J. Donald Mottley served four terms as a representative for a Dayton-area district in the Statehouse.
He fought legislation that added to the tax burden of business owners and worked to lower income taxes as chairman of the state’s Ways & Means Committee. He’s back in the private sector now with his former law firm, Taft, Stettinus & Hollister, which in January merged with Cleveland’s Kelley, McCann & Livingstone.
Mottley is the managing director of the firm’s new venture, Focused Capital Solutions, essentially a lobbying and government relations branch of the firm. Government relations is an increasingly popular offering for law firms with clients who need to stay aware of federal and state legislation that will affect their business but who don’t have the time or resources to lobby lawmakers themselves.
“Government decisions affect business all the time,” Mottley says. “Everything from tax policies to health insurance issues to regulatory issues, like environmental issues. But often if your company is smaller or highly specialized, there won’t be a trade association to represent your interests.”

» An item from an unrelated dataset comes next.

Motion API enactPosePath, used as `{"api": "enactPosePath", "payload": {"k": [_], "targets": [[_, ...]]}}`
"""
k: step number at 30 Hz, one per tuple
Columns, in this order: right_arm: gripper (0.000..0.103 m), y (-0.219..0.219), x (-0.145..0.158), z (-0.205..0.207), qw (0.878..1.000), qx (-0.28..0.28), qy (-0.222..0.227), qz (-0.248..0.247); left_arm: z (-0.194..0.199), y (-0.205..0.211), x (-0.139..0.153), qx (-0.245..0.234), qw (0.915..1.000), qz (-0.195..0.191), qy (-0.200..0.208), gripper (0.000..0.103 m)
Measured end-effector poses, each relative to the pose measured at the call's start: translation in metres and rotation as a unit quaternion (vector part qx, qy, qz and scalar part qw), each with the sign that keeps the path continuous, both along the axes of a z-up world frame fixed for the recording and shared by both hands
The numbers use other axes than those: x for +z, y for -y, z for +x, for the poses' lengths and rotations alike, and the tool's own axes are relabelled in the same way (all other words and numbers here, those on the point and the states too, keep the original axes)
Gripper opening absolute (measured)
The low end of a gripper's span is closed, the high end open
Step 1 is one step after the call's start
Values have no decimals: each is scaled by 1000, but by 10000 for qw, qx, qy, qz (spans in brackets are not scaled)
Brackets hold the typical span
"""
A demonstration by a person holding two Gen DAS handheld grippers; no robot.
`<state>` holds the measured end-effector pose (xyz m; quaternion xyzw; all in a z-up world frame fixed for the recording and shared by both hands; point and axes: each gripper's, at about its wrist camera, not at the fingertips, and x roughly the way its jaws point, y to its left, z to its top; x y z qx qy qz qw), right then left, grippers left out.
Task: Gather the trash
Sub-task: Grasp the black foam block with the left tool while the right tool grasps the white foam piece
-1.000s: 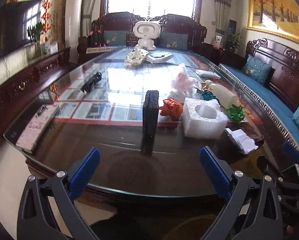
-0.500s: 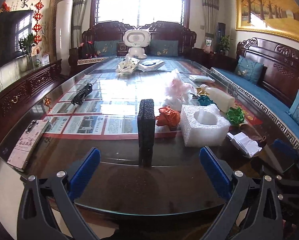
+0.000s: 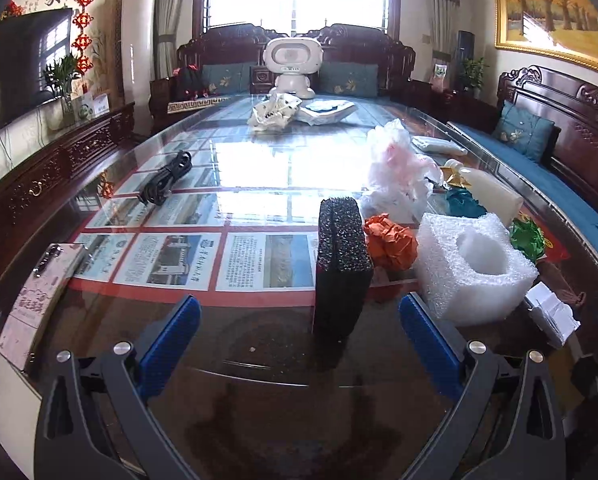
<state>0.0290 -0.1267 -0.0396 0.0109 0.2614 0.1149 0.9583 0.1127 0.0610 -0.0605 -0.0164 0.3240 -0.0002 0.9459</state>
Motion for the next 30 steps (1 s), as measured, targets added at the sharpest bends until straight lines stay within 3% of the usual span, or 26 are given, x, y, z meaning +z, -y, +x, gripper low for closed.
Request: {"api": "enactPosePath", "payload": {"k": [10, 19, 26, 30], "targets": [[71, -22, 7, 40, 9997, 109, -62, -211, 17, -16, -8, -442, 9988, 164, -113, 99], [60, -25, 17, 102, 9931, 935, -706, 3, 45, -19, -17, -1229, 9907, -186, -555, 99], [60, -18, 27, 124, 9850, 1391, -1023, -24, 51, -10, -9, -1781, 9819, -326, -556, 99], [60, -17, 23, 135, 9800, 1565, -1228, -85, 61, -4, -7, -1815, 9811, -236, -627, 97]]}}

That said, it might not be as difficult as you think to exact some influence with your state or federal lawmaker.
“I can tell you from my own experience as a legislator that it’s a lot more effective to hear from an individual business person,” Mottley says. “An organization can tell you about the concern, but to hear from the constituent in your district, it has a lot more impact.”
Here are Mottley’s tips for letting your voice be heard in the Statehouse and all the way up to Capitol Hill.
There are thousands of trade organizations bending the ears of politicians. There’s a reason for that: They work. Aside from the financial contributions these groups make, lawmakers know these organizations represent a lot of people who have a lot of what politicians want — votes.
These associations also send out newsletters and literature about bills that are in the works that could affect your business, which is a lot better than reading about it the newspaper after the bill has been passed or rejected when you can’t do anything about it.
Don’t drop by
You think your day’s busy? Lawmakers have more meetings and talk to more people in a day than you could imagine, so don’t just phone or drop by your local representative’s office hoping to catch him or her in a spare moment.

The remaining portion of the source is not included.